According to a recent VentureBeat survey of 107 enterprises, AI infrastructure spending is rapidly increasing, outpacing the ability to understand its economic implications. While most organizations rely on established hyperscalers and model-provider APIs, many are shifting focus to specialized compute options not currently in use.
Understanding the AI Compute Gap
The central finding of the survey is a significant compute gap, where heavy investment in AI infrastructure is occurring without adequate visibility into associated costs. Only 21% of respondents reported running AI in production at scale, yet 45% plan to evaluate AI-specialized cloud solutions in the next year. This disparity highlights a growing urgency for enterprises to enhance their infrastructure capabilities.
Despite increased spending, the majority of enterprises are not efficiently utilizing their existing resources. An alarming 83% reported GPU utilization at 50% or less, while only 44% can accurately track their AI compute costs. This lack of clarity complicates decision-making as enterprises ramp up their investments.

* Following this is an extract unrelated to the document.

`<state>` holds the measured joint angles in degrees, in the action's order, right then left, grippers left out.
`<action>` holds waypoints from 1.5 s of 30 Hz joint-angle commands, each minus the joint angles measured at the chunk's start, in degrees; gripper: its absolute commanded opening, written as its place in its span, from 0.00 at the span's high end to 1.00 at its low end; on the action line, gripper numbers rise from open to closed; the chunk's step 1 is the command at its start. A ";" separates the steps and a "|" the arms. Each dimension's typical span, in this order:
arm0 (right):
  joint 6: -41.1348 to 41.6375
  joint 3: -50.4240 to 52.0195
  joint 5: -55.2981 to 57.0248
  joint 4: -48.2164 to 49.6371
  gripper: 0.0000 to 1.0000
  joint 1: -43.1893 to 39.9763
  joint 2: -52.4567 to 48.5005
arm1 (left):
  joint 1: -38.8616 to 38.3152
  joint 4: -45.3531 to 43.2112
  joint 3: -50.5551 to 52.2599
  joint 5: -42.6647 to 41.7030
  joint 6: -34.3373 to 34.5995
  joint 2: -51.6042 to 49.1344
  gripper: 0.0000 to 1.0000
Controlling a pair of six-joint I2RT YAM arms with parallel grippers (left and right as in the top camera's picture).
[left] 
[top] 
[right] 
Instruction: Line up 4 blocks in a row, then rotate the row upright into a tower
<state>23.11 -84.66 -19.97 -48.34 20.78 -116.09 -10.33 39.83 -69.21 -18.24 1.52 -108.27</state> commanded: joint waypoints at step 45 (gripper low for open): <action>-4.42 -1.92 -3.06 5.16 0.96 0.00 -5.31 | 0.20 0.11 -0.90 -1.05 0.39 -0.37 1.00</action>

Shifting Infrastructure Preferences
The survey results indicate that organizations are not firmly committed to their current infrastructure providers. A striking 64% of enterprises intend to switch or add a provider within the next twelve months, with 38% planning to do so in just three months. When making these decisions, enterprises prioritize integration with existing systems (41%) and total cost of ownership (35%) over headline pricing.